Search the material below for the word "picture" and copy every line in which it occurs.
═══ DATA SHOWN ═══
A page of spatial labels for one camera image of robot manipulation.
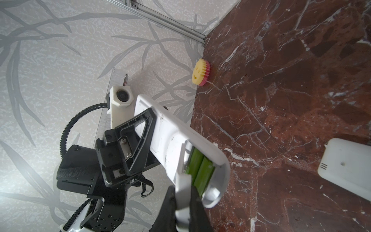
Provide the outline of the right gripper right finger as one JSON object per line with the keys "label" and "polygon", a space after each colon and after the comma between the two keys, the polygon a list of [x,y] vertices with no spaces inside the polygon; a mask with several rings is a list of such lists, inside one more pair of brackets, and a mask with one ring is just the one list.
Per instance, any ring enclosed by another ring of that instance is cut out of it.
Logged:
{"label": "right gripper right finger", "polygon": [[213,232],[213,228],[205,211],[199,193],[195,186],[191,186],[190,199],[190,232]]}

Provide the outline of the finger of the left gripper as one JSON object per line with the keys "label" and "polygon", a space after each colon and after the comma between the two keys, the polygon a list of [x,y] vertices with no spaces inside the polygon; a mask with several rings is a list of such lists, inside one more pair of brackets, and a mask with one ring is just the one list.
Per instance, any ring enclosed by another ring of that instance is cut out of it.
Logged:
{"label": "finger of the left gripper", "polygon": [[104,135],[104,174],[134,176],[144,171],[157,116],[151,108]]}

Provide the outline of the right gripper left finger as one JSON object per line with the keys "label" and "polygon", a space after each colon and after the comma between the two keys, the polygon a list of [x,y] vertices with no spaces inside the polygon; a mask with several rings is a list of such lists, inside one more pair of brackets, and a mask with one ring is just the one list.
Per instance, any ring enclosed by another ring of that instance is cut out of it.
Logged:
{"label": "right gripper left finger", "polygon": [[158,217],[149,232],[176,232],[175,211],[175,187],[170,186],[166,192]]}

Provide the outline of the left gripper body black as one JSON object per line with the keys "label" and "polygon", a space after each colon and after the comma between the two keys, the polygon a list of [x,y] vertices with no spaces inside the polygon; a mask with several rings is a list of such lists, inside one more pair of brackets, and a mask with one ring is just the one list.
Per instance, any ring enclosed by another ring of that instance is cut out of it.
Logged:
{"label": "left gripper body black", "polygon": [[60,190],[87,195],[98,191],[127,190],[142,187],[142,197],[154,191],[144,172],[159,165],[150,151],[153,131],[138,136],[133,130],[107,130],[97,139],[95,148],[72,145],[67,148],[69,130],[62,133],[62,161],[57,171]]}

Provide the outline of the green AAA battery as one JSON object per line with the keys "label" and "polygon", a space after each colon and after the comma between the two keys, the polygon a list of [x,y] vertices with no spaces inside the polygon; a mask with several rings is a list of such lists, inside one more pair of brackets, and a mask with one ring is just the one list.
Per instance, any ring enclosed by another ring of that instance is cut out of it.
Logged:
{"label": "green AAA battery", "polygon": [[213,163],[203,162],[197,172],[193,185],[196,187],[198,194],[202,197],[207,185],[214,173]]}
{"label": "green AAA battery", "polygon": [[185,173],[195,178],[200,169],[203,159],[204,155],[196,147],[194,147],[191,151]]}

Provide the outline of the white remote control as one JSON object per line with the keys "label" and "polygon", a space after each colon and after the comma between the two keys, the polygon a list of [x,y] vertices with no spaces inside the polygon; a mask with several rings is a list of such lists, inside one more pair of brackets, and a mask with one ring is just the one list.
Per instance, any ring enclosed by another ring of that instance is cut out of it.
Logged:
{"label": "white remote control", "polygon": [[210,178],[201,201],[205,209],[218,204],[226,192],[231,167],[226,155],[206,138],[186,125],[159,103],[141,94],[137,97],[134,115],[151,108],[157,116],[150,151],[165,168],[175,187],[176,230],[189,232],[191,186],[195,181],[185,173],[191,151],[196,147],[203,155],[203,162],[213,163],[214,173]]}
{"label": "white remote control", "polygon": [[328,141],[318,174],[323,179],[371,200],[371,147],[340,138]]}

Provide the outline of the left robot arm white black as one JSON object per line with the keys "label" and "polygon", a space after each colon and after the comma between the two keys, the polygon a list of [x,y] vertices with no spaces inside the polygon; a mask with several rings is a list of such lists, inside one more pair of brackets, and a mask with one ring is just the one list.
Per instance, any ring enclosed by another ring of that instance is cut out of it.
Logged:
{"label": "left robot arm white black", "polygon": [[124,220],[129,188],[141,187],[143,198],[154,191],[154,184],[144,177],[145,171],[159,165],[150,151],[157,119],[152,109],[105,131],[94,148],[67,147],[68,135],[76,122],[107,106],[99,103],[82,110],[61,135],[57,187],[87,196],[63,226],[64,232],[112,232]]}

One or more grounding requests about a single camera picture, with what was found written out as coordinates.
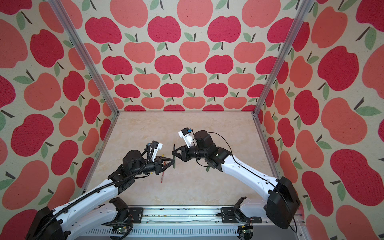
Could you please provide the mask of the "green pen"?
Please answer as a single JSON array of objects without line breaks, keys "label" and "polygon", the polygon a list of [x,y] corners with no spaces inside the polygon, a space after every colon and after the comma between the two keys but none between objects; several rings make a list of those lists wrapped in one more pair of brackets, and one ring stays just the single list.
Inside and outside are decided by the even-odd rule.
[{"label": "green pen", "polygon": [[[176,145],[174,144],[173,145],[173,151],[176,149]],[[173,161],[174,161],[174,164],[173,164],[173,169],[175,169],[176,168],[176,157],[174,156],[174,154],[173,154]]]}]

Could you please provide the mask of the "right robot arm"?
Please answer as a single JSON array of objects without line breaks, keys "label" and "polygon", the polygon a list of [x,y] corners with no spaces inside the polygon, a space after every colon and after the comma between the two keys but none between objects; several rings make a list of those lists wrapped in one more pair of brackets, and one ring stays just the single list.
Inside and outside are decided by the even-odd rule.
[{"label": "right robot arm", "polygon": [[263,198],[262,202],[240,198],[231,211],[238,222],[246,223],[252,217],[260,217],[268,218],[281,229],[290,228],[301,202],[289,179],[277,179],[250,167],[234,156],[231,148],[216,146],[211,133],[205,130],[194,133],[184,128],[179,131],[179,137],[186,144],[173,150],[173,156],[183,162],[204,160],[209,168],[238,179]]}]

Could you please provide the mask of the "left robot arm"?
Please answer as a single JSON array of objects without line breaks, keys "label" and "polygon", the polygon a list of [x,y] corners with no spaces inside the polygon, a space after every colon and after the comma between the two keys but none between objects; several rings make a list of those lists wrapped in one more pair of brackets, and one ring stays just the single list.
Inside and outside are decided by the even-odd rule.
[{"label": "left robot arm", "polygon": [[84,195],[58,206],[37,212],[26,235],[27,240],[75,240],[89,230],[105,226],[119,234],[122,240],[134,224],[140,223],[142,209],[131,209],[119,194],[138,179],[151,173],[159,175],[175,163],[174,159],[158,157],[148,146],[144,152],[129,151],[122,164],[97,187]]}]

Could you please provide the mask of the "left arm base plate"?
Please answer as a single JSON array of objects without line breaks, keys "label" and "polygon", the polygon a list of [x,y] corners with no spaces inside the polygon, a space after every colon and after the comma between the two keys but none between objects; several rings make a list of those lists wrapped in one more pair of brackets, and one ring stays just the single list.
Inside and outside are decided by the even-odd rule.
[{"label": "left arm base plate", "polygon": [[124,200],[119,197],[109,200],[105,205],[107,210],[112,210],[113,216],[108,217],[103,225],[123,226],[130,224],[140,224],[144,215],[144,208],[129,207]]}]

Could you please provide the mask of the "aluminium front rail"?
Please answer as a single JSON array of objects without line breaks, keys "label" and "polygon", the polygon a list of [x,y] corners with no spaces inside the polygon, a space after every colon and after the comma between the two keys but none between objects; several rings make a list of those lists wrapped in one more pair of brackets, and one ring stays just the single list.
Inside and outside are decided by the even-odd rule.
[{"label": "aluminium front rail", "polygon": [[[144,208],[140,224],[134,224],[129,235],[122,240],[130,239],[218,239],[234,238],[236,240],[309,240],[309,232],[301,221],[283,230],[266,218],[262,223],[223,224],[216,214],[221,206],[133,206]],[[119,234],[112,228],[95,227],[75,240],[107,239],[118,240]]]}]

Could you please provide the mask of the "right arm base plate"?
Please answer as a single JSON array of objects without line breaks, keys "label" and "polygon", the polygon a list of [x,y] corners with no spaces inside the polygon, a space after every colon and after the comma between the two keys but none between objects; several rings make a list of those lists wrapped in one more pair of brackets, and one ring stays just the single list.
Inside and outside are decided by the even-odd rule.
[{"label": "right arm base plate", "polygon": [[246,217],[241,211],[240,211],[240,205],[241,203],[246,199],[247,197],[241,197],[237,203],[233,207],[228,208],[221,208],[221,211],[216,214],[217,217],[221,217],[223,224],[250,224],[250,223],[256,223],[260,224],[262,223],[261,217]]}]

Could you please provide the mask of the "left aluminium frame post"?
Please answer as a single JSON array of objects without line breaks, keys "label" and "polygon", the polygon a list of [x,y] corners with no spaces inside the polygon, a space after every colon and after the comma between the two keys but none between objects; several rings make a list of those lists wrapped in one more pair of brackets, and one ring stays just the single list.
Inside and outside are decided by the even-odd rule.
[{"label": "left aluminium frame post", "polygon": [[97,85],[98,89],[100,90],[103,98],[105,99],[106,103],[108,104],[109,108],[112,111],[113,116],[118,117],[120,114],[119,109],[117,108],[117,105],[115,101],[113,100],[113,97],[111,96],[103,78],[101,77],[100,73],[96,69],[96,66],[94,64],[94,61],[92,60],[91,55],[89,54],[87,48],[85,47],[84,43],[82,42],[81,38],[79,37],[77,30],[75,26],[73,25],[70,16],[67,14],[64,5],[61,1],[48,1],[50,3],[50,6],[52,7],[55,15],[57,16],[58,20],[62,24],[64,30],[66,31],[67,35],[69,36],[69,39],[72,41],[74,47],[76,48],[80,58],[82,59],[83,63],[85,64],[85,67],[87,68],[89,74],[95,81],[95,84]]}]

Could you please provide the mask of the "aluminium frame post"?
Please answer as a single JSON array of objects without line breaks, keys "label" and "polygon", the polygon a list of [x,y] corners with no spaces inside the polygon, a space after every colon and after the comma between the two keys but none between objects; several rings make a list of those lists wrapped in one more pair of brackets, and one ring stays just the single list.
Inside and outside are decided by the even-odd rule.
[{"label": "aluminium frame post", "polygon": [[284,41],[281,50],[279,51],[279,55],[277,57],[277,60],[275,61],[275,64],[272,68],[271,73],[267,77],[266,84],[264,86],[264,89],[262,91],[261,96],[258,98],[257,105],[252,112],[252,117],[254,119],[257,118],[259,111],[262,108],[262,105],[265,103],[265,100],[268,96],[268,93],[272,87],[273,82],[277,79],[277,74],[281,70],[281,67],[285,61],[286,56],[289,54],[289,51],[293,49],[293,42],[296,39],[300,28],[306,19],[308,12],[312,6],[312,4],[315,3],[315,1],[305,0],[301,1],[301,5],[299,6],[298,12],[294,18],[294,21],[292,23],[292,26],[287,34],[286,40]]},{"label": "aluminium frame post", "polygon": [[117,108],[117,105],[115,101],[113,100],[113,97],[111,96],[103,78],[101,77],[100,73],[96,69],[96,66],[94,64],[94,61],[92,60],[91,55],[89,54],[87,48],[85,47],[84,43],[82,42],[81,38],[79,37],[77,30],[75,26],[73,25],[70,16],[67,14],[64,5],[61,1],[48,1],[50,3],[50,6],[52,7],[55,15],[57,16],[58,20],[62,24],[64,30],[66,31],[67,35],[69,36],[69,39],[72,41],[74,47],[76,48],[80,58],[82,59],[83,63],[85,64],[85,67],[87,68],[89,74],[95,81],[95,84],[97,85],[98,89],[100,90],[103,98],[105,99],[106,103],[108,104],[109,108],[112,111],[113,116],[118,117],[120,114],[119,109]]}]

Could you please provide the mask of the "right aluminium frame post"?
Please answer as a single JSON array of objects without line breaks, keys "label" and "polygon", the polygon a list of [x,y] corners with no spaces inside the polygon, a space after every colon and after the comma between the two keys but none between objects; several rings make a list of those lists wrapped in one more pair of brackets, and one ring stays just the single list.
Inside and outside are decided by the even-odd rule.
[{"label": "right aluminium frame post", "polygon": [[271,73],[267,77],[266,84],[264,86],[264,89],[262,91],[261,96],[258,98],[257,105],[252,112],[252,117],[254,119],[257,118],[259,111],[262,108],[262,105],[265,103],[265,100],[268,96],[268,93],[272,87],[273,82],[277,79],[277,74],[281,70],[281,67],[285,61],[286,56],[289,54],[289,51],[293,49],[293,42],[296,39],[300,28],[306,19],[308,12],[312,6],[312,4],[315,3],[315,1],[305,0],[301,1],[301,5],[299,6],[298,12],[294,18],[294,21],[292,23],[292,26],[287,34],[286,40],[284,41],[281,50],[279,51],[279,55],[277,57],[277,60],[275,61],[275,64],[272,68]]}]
═══
═══ DATA SHOWN ═══
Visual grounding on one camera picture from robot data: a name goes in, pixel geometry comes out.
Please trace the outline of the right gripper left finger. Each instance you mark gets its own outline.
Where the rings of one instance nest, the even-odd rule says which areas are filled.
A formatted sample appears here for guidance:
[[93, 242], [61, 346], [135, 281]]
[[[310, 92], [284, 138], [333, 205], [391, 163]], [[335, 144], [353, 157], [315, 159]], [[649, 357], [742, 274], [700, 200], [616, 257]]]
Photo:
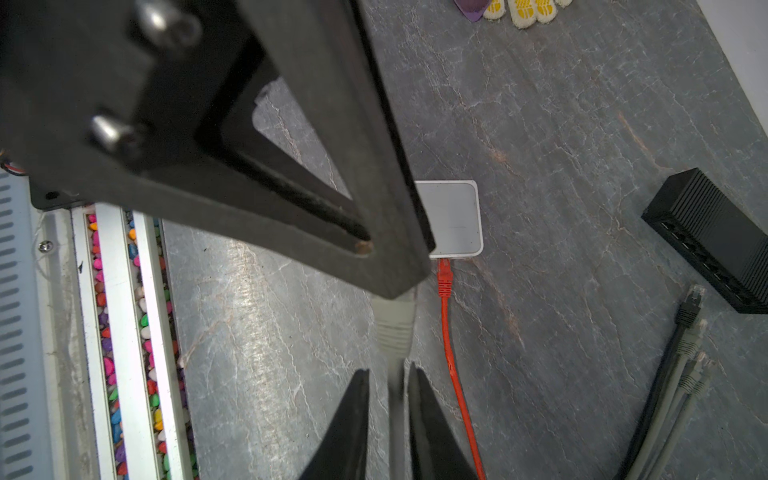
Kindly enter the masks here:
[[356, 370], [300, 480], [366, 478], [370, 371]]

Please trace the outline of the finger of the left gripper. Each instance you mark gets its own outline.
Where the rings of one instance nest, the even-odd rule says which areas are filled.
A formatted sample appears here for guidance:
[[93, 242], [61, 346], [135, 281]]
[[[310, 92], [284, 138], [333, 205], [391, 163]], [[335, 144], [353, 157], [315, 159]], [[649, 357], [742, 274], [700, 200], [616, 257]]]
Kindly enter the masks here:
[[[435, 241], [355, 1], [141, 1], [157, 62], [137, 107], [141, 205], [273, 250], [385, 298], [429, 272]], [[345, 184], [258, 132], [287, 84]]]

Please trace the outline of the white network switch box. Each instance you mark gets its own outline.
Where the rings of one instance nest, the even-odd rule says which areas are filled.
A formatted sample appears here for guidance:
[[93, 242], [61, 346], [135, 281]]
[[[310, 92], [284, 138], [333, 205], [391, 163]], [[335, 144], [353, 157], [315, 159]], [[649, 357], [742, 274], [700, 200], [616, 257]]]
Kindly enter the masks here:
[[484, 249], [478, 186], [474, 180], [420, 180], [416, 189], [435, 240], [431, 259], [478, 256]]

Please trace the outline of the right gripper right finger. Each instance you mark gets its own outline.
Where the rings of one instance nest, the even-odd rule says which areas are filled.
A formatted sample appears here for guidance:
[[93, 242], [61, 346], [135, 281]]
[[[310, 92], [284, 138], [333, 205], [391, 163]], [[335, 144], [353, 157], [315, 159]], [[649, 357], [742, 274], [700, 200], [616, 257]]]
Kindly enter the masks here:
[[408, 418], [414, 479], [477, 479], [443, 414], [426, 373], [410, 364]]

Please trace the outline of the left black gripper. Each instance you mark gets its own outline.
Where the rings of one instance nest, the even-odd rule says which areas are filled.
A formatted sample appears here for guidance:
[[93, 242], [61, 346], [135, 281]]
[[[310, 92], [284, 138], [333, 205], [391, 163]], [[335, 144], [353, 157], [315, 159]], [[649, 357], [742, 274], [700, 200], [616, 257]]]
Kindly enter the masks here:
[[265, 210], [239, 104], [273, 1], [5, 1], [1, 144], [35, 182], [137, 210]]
═══
- [TASK ANSWER]
One or more grounding requests about a single camera picture, with what was found written out as coordinates.
Visual grounding on one camera picture from robot data: a name goes in, pixel geometry comes out.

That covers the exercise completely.